# What Time Does the Earliest AIB Open Tomorrow?



## R_hUp___dkjN (21 Nov 2010)

Hi, 

Can someone please tell me what time the earliest AIB opens tomorrow morning? I live in Dublin city center and I need to withdraw about 200,000 euro tomorrow. I am willing to travel to the earliest branch open. 

Thanks


----------



## TSThomas (21 Nov 2010)

[broken link removed]

10AM appears to be the earliest.


----------



## PaddyBloggit (21 Nov 2010)

You may not get it.

In my local BOI you have to give a day's notice if withdrawing more than €5k!

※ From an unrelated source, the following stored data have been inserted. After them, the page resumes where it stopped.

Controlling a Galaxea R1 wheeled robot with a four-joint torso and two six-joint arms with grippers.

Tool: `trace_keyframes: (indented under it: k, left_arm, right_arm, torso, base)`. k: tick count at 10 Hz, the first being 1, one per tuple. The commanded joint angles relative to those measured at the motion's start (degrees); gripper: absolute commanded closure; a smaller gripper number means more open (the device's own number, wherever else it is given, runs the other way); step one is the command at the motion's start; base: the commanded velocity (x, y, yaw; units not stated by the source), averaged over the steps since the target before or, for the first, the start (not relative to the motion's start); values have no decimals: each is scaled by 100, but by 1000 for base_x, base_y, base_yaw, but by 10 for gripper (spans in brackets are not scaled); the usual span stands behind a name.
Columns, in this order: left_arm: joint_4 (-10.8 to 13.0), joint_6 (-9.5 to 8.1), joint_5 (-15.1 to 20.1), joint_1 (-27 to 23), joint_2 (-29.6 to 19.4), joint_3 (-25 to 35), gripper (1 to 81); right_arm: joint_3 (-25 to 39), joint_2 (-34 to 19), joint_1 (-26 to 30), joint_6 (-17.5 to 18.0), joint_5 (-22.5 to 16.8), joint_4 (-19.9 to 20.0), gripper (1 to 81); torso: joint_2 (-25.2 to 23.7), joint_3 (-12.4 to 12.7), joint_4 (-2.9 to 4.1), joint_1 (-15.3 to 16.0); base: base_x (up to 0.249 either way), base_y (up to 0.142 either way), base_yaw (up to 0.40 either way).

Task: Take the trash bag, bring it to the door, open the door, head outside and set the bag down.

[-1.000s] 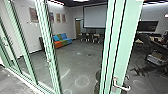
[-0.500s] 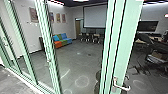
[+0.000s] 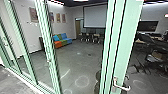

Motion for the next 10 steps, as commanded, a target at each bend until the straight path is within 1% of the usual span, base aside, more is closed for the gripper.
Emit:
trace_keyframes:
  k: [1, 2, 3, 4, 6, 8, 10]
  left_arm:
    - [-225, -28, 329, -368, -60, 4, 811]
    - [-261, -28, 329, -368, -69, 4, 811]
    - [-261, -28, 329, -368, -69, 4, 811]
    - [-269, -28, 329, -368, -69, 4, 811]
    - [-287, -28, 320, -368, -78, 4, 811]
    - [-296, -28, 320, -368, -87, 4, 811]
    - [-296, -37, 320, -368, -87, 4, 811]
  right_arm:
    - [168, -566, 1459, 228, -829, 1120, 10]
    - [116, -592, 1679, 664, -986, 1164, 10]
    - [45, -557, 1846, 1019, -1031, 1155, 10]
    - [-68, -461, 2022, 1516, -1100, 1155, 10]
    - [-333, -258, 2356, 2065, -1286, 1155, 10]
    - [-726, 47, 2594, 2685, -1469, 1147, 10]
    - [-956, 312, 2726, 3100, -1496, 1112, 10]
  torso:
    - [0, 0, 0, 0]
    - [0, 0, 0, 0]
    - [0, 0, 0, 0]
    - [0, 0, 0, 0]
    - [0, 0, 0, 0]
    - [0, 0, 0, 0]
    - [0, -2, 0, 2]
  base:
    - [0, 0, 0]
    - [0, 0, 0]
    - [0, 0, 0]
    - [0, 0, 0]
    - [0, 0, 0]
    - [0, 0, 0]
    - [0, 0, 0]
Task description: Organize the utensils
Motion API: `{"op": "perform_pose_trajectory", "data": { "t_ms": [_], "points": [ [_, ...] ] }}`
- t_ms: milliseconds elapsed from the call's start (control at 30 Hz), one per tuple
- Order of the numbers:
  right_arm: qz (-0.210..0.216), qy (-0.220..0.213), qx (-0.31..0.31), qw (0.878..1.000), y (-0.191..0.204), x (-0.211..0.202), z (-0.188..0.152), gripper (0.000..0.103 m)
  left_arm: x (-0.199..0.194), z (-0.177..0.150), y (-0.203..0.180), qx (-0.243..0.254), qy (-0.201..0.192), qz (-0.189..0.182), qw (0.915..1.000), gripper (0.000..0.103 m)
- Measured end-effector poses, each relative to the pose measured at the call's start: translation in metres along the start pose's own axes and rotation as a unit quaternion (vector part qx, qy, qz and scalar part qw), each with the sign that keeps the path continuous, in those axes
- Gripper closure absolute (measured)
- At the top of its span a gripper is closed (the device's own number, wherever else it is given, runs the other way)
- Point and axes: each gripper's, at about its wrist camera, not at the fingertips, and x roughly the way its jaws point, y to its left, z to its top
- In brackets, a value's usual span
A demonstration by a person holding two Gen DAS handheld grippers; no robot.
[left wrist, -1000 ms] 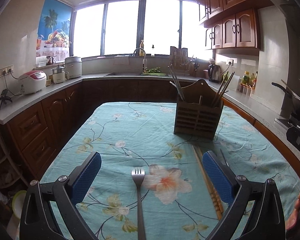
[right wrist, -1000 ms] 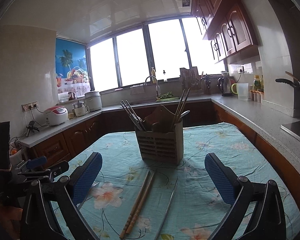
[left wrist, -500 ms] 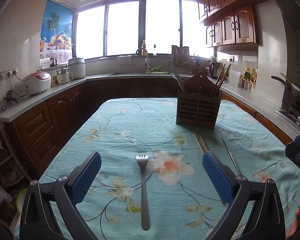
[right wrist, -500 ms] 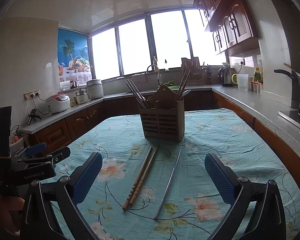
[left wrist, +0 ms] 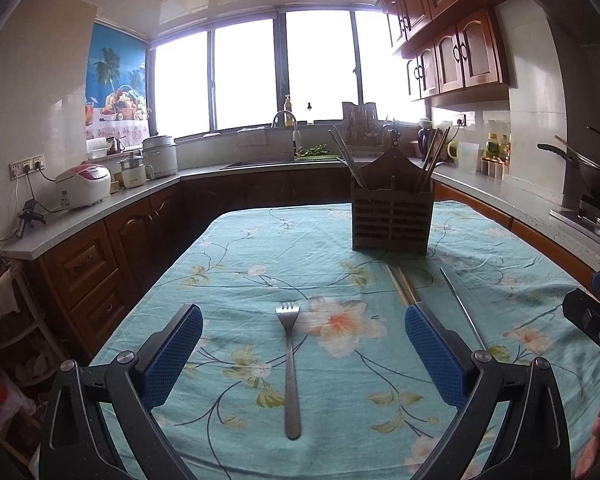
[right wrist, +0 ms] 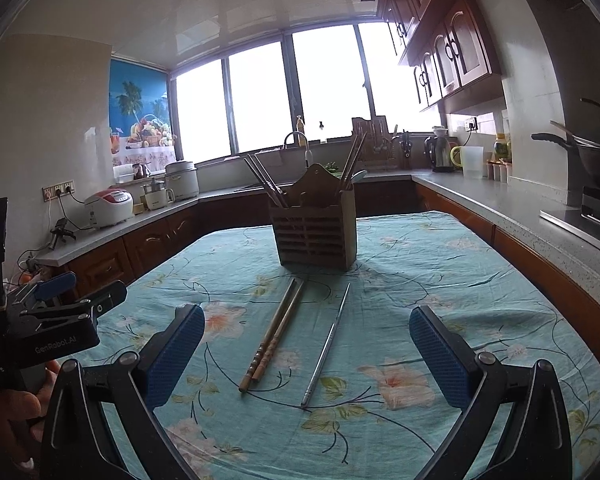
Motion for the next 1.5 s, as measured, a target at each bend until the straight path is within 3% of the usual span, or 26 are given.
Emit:
{"op": "perform_pose_trajectory", "data": {
  "t_ms": [367, 1500],
  "points": [
    [-0.002, -0.024, -0.016, 1.000, 0.006, -0.010, -0.006, 0.000, -0.012, -0.003, 0.005, -0.008, -0.012, -0.012, 0.9998, 0.001],
    [0.000, -0.022, -0.012, 1.000, 0.006, -0.008, -0.007, 0.000, -0.009, -0.008, 0.001, -0.015, -0.009, -0.017, 0.9997, 0.001]
  ]
}}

(Wonder what the next first time poster will want to withdraw - €1m?)


----------



## z107 (21 Nov 2010)

Check out this thread:
http://www.thepropertypin.com/viewtopic.php?f=19&t=34392

€200K in AIB.


----------



## Happy Girl (21 Nov 2010)

U more than welcome to drop into me for a nice cuppa afterwards.


----------



## Lightning (21 Nov 2010)

You almost certainly will need to give notice. 

You might be able to do small part of the withdrawal on-line and main part in the branch.


----------



## Tuttlinghorn (21 Nov 2010)

*bring photo ID*

I would say that now the bail out is happening you actually needn't worry.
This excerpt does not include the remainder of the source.